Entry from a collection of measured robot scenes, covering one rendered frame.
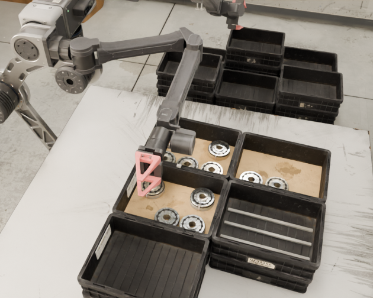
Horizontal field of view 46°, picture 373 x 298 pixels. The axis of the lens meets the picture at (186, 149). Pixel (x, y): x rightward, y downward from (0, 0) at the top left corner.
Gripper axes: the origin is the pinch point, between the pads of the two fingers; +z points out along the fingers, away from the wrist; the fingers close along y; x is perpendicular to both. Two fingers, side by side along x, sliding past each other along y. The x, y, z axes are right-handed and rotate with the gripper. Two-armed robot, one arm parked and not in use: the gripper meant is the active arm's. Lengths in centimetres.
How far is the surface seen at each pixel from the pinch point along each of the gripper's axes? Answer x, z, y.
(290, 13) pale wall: -43, -357, 138
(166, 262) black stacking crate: -3, -14, 62
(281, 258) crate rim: -44, -20, 52
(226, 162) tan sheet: -17, -69, 62
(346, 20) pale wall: -98, -357, 138
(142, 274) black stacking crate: 4, -7, 63
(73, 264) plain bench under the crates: 35, -10, 76
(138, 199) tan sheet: 16, -39, 62

• _Task requirements_:
Reproduce all entries without any change, and omit the pictures.

• _Task response_:
Entry from a collection of measured robot scenes, covering one rendered frame.
Horizontal field of view 46°, picture 373 x 298 pixels. The axis of the lens meets the picture at (186, 149). Pixel (x, y): x rightward, y downward from (0, 0) at the top left corner.
Gripper axes: the origin is the pinch point, between the pads of the two fingers; +z points out along the fingers, away from the wrist; the fingers close along y; x is perpendicular to both. Two fingers, side by side along x, sliding past each other along y. The x, y, z axes are right-handed and rotate with the gripper. Two-armed robot, one arm parked and not in use: the gripper meant is the active arm's. Lengths in centimetres.
How far is the surface seen at each pixel from the pinch point along each of the gripper's axes? Answer x, z, y.
(290, 13) pale wall: -43, -357, 138
(166, 262) black stacking crate: -3, -14, 62
(281, 258) crate rim: -44, -20, 52
(226, 162) tan sheet: -17, -69, 62
(346, 20) pale wall: -98, -357, 138
(142, 274) black stacking crate: 4, -7, 63
(73, 264) plain bench under the crates: 35, -10, 76
(138, 199) tan sheet: 16, -39, 62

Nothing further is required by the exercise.